Routine Load

This document describes the implementation principles, usage, and best practices of this feature.

RoutineLoadJob: A routine load job submitted by the user.
JobScheduler: A routine load job scheduler for scheduling and dividing a RoutineLoadJob into multiple Tasks.
Task: RoutineLoadJob is divided by JobScheduler according to the rules.
TaskScheduler: Task Scheduler. Used to schedule the execution of a Task.

Principle

As shown above, the client submits a routine load job to FE.

FE splits an load job into several Tasks via JobScheduler. Each Task is responsible for loading a specified portion of the data. The Task is assigned by the TaskScheduler to the specified BE.

On the BE, a Task is treated as a normal load task and loaded via the Stream Load load mechanism. After the load is complete, report to FE.

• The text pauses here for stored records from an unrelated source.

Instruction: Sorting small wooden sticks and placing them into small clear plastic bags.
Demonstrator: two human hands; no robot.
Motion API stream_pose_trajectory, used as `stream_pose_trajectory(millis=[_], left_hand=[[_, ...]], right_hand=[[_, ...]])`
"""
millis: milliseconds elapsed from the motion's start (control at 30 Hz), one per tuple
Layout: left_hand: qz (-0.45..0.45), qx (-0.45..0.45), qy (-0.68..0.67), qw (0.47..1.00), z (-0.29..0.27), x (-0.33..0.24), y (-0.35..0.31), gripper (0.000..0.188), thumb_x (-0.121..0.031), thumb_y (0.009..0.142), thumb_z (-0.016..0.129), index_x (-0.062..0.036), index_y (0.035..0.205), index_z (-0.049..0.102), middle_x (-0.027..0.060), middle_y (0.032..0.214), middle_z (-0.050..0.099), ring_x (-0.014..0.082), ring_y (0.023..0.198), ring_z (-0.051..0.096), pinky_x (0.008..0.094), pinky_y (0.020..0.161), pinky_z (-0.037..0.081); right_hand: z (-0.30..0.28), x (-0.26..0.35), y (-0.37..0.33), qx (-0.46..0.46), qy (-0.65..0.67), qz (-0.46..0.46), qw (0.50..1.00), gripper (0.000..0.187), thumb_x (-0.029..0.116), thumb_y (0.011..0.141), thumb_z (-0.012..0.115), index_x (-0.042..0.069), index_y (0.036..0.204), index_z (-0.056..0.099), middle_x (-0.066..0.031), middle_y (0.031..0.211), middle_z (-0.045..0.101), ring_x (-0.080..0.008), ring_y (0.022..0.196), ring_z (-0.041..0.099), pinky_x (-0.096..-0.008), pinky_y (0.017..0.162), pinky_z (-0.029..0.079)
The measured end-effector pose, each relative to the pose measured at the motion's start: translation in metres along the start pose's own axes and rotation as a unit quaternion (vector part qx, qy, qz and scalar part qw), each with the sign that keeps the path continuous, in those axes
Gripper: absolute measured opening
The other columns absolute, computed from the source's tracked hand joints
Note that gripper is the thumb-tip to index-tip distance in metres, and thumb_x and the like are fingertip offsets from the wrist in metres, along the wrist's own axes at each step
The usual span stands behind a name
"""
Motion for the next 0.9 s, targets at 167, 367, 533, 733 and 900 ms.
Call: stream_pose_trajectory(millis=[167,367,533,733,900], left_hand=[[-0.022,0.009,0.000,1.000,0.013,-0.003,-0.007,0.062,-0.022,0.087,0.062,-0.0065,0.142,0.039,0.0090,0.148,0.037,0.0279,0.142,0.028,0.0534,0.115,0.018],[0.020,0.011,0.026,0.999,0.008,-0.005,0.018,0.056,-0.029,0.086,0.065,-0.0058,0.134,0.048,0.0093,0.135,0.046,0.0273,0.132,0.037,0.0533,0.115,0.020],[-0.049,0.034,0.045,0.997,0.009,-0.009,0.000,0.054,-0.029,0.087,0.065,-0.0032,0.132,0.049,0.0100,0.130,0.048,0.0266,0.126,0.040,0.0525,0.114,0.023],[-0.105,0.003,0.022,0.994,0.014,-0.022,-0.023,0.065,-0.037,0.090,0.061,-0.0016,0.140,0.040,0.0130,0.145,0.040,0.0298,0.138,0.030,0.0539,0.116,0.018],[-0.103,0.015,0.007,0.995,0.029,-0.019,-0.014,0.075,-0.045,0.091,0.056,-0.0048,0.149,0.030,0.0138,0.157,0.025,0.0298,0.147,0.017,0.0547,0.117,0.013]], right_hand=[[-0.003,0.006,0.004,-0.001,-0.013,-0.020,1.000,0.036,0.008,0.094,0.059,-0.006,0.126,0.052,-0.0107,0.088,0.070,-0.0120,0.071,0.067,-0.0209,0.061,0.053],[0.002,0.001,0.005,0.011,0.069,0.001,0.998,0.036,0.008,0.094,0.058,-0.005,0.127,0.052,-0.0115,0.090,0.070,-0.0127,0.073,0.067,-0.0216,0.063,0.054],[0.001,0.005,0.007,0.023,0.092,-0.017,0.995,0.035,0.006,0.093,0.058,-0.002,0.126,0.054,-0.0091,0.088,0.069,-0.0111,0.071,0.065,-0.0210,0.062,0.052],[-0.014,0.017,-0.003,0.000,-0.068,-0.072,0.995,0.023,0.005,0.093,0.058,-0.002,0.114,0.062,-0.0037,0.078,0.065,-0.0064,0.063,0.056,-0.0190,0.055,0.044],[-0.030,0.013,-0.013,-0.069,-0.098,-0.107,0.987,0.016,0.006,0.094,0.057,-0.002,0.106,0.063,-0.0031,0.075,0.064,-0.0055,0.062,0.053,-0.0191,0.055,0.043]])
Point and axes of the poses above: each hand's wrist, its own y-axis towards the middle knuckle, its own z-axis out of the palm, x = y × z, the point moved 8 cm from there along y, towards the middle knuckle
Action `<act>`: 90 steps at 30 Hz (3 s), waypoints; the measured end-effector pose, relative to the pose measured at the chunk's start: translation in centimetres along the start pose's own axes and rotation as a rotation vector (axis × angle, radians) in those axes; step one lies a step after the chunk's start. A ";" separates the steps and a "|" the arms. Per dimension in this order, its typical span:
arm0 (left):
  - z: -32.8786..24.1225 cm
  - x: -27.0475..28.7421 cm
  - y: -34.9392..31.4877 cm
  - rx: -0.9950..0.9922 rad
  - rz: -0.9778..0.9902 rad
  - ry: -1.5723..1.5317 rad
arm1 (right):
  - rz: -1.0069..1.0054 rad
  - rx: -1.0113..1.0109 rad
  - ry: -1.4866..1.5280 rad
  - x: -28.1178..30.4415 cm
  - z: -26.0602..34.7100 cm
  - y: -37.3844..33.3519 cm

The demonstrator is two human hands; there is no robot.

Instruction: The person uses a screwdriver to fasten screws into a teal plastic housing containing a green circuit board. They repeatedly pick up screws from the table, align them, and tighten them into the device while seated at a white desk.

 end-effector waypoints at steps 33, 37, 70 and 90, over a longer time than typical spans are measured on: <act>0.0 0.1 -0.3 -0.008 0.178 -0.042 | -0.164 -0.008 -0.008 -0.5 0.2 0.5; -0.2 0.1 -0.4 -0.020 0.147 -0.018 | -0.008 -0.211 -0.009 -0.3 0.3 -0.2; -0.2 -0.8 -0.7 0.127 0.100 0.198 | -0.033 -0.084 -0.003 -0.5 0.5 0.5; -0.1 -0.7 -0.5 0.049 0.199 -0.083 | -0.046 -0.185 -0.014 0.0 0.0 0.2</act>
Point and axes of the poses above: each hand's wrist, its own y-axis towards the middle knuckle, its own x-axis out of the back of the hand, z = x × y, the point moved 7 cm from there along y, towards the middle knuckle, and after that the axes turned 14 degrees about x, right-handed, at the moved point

The JobScheduler in the FE continues to generate subsequent new Tasks based on the reported results, or retry the failed Task.

The entire routine load job completes the uninterrupted load of data by continuously generating new Tasks.

Currently we only support routine load from the Kafka system. This section details Kafka’s routine use and best practices.

Support unauthenticated Kafka access and Kafka clusters certified by SSL.
The supported message format is csv text or json format. Each message is a line in csv format, and the end of the line does not contain a ** line break.
Kafka 0.10.0.0 (inclusive) or above is supported by default. If you want to use Kafka versions below 0.10.0.0 (0.9.0, 0.8.2, 0.8.1, 0.8.0), you need to modify the configuration of be, set the value of kafka_broker_version_fallback to be the older version, or directly set the value of property.broker.version.fallback to the old version when creating routine load. The cost of the old version is that some of the new features of routine load may not be available, such as setting the offset of the kafka partition by time.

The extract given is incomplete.